Google DeepMind and NVIDIA are working together to create MuJoCo-Warp, which will be accessible to developers via Newton and Google DeepMind’s MJX open-source toolkit. It is anticipated to speed up robotics machine learning tasks by more than 70x.
In order to develop its robotic character platform, which drives next-generation entertainment robots like the expressive Star Wars-inspired BDX droids that accompanied Huang on stage during his GTC keynote, Disney Research will be among the first to employ Newton.
The BDX droids are only the first step. The objective is to bring more characters to life in ways that have never been seen before, and the collaboration with Disney Research, NVIDIA, and Google DeepMind is a crucial component of that goal. “With the help of this partnership, will be able to develop a new generation of robotic characters that are more captivating and expressive than ever before and engage with visitors in ways that are unique to Disney.”
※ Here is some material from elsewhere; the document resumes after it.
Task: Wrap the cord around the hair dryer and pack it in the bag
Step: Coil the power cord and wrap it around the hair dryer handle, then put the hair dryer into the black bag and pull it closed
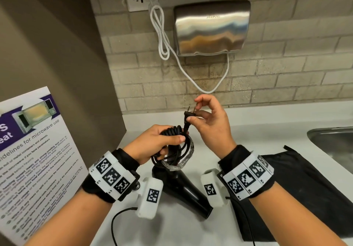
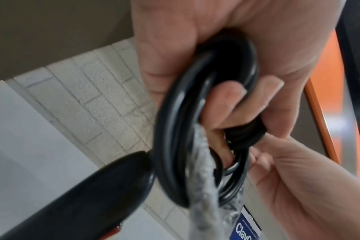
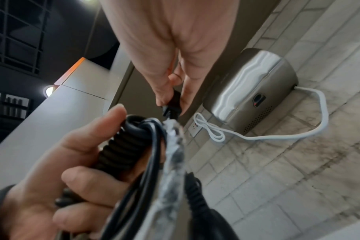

An further partnership to develop OpenUSD pipelines and best practices for robotics data processing was announced by NVIDIA, Disney Research, and Intrinsic.
More Data to Advance Robotics Post-Training
Although they are expensive to collect, large, diversified, high-quality datasets are essential for robot development. Real-world human demonstration data for humanoids is constrained by an individual’s 24-hour day.
This problem is addressed by the NVIDIA Isaac GR00T Blueprint for synthetic manipulation motion creation, which was unveiled today. Using a limited number of human demonstrations, the blueprint enables developers to produce exponentially massive volumes of synthetic motion data for manipulation tasks, based on the Omniverse and NVIDIA Cosmos Transfer world foundation models.
In just 11 hours, NVIDIA produced 780,000 synthetic trajectories the equivalent of 6,500 hours, or nine continuous months, of human demonstration data using the earliest components available for the blueprint. The performance of the GR00T N1 was then enhanced by 40% by NVIDIA by merging the synthetic and actual data, as opposed to relying just on real data.
As part of a wider open-source physical AI dataset that was previously revealed at GTC and is currently accessible on Hugging Face, NVIDIA is making the GR00T N1 dataset available to the developer community in order to further provide them with useful training data.
Accessibility
You can now get the NVIDIA GR00T N1 training data and task evaluation scenarios from GitHub and Hugging Face. You can now get the NVIDIA Isaac GR00T Blueprint for synthetic manipulation motion creation from GitHub or view an interactive demo on build.nvidia.com.
Additionally unveiled today at GTC, the NVIDIA DGX Spark personal AI supercomputer offers developers a turnkey system to extend the capabilities of GR00T N1 for additional robots, tasks, and settings without requiring a significant amount of bespoke programming.
Later this year, the Newton physics engine should be accessible.
Watch the NVIDIA GTC keynote to find out more, and sign up to attend important Humanoid Developer Day seminars such as:
A closer look at these new technologies and how Google uses AI models to train AI-powered humanoids for real-world tasks can be found in “An Introduction to Building Humanoid Robots,” which delves deeply into the NVIDIA Isaac GR00T; “Insights Into Disney’s Robotic Character Platform,” which explains how Disney Research redefines entertainment robotics with BDX droids; and “Announcing Mujoco-Warp and Newton: How Google DeepMind and NVIDIA Are Supercharging Robotics Development.”